Pence Launches Own PAC Ahead Of 2018, 2020 Elections


In an unusual move, Vice President Mike Pence will launch his own PAC to help Republican candidates in the 2018 and 2020 elections.

Pence's PAC, the Great America Committee filed paperwork with the FEC on May 17, according to NBC News. The group seeks to aid in the vice president's own future political interests, including supporting other Republican candidates in the 2018 midterm elections.

The PAC will be able to fund Pence's travel on Air Force Two so he can campaign for GOP candidates nationwide.

Pence is the first sitting vice president to form such a PAC. Previous officials in similar positions have used either party or campaign funds to pay for travel costs.

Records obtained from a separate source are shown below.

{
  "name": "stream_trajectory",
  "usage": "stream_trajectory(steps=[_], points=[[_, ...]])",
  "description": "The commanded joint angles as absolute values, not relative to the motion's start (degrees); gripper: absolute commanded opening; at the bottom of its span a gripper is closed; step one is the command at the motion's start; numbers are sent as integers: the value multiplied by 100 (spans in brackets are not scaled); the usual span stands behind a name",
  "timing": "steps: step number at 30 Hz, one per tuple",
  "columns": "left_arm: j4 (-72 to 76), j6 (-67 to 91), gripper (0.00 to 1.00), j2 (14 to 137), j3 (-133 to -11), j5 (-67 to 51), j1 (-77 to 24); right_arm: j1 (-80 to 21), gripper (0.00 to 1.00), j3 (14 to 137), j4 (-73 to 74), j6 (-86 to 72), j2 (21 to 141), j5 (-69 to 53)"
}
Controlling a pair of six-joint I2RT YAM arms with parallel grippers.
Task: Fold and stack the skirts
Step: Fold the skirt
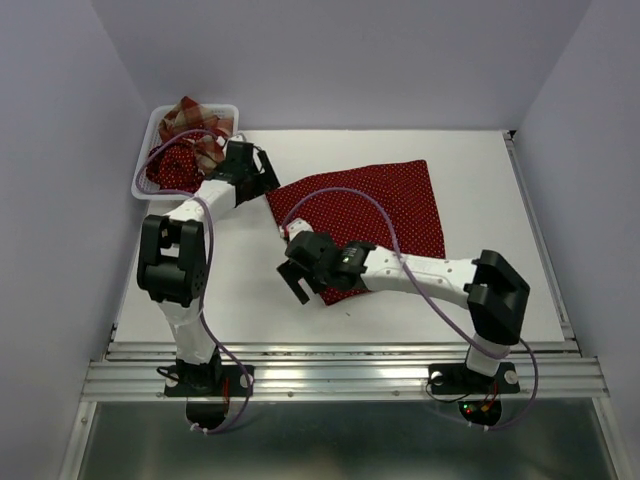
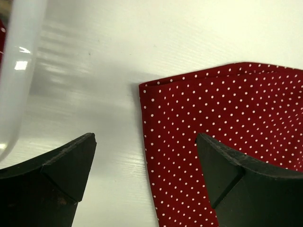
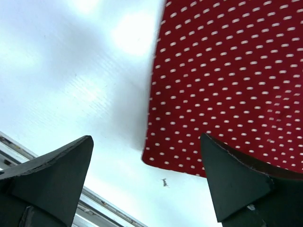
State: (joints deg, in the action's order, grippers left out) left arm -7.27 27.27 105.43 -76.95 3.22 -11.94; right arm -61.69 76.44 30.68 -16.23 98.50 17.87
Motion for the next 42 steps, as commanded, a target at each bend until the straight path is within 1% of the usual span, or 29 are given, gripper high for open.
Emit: stream_trajectory(steps=[1,5,6,7,8,9,10,11,12,13,14,16,17,20,21,22,23,25,26,28,32,34,38,42], points=[[-668,2575,99,10757,-7813,52,-1283,-6538,100,8077,3340,-1591,10325,2311],[-685,2549,99,11047,-7910,167,-1275,-6653,98,8375,3725,-1748,10871,2495],[-677,2540,98,11109,-7954,71,-1274,-6653,94,8437,3796,-1801,10950,2566],[-668,2531,95,11249,-7980,27,-1274,-6653,90,8455,3858,-1924,11073,2619],[-651,2514,93,11320,-8015,-139,-1283,-6653,83,8464,3972,-1968,11118,2689],[-659,2531,87,11425,-8033,-158,-1283,-6653,81,8455,4016,-2073,11136,2733],[-659,2540,84,11461,-8025,-176,-1275,-6653,81,8446,4051,-2126,11162,2742],[-633,2540,77,11504,-7998,-245,-1274,-6653,77,8394,4121,-2249,11180,2768],[-624,2549,77,11505,-7963,-263,-1283,-6653,74,8359,4139,-2250,11180,2769],[-607,2558,68,11522,-7928,-264,-1275,-6653,70,8306,4148,-2363,11171,2760],[-589,2558,65,11514,-7884,-255,-1283,-6653,63,8201,4148,-2399,11171,2725],[-563,2558,55,11522,-7858,-255,-1283,-6653,54,8095,4122,-2452,11171,2568],[-510,2558,53,11531,-7814,-377,-1283,-6653,47,7982,4079,-2452,11180,2497],[-378,2558,36,11584,-7752,-571,-1292,-6653,36,7884,3973,-2487,11206,2234],[-352,2575,32,11610,-7761,-589,-1292,-6653,29,7866,3938,-2479,11215,2163],[-360,2575,30,11697,-7778,-598,-1301,-6653,28,7866,3920,-2461,11224,2101],[-404,2549,25,11716,-7857,-606,-1309,-6653,26,7875,3885,-2478,11224,2074],[-413,2531,0,11707,-7892,-563,-1310,-6653,20,7875,3841,-2487,11215,2092],[-430,2514,0,11690,-7901,-475,-1310,-6653,10,7875,3797,-2479,11206,2083],[-439,2514,0,11576,-7893,-361,-1310,-6653,0,7910,3744,-2374,11189,1978],[-492,2645,0,11154,-7814,-36,-1213,-6653,1,7893,3403,-2075,10961,1163],[-580,2715,0,10838,-7770,315,-1161,-6653,1,7884,3314,-1969,10838,819],[-852,2813,0,10258,-7691,878,-1072,-6653,1,7717,2876,-1802,10381,-321],[-861,2786,0,9800,-7681,862,-1072,-6653,1,7568,2620,-1872,9924,-633]])
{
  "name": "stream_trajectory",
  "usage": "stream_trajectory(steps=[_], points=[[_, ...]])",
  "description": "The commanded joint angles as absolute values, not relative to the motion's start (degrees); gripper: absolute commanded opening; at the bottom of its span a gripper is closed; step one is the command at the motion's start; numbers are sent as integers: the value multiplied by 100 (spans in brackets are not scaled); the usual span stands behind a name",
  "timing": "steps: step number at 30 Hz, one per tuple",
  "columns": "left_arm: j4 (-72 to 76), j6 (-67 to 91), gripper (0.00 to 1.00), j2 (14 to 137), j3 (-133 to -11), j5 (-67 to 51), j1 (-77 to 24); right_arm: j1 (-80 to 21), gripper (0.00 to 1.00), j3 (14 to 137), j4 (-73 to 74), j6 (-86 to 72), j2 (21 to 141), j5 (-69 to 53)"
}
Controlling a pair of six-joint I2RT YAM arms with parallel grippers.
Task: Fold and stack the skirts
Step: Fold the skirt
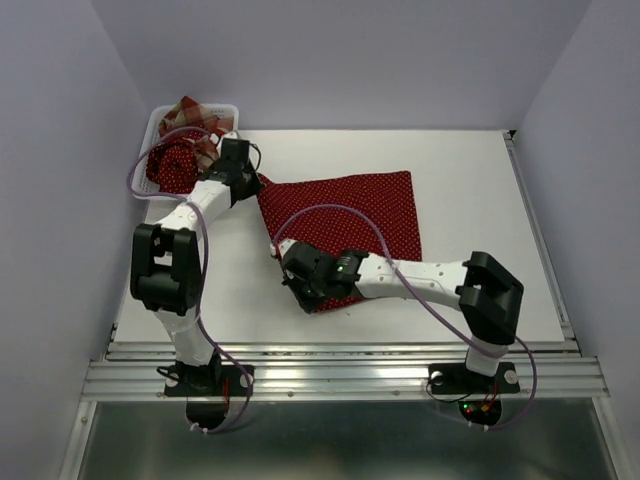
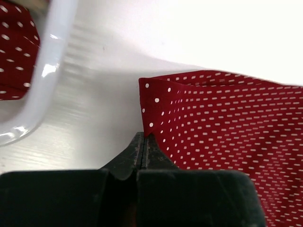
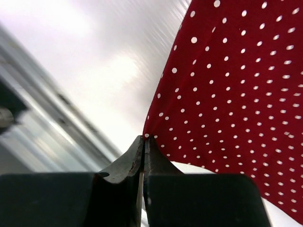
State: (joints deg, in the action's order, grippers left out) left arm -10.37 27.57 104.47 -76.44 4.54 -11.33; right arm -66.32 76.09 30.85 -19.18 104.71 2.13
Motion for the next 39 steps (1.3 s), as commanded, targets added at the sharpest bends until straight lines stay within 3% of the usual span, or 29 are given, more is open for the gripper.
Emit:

A source says the Great America Committee will "provide resources for the vice president to actually support candidates who are supportive of the president's agenda."

Pence's move has sparked speculation about his future political plans, though some sources have assured that the PAC has nothing to do with the vice president running for office on his own.

"Don't read into 2020 as anything other than his running for re-election as vice president in 2020 and supporting other candidates," a source said, according to NBC News.

A senior adviser to Pence during the 2016 campaign, Nick Ayers, who will be running the Great America Committee, told Bloomberg, "The vice president is playing a leading role in passing legislation on the Hill. He wants to support House and Senate members who are helping pass the president’s agenda."

Ayers was chairman of Pence's vice presidential campaign in 2016. Marty Obst, who will join Ayers in running Pence's leadership PAC, served as his director of operations during the 2016 campaign. Ayers and Obst launched a pro-Trump super PAC during the 2016 election called America First Policies.

It is unusual for a vice president to launch their own vehicle for fundraising. Neither preceding Vice Presidents Joe Biden or Dick Cheney launched a similar PAC of their own while in office. George H.W. Bush did form his own during his time as vice president, but the move came as he prepared for his 1988 run for president.

"Launching a leadership PAC sometimes signals an intent to run for higher office, which in Pence’s case, has been a topic of public interest ever since he was first nominated,” said Sheila Krumholz, executive director of the Center for Responsible Politics.

Both Republican Sens. Ted Cruz of Texas and Marco Rubio of Florida launched leadership PACs before announcing their individual bids for the presidency in 2015, according to NBC News.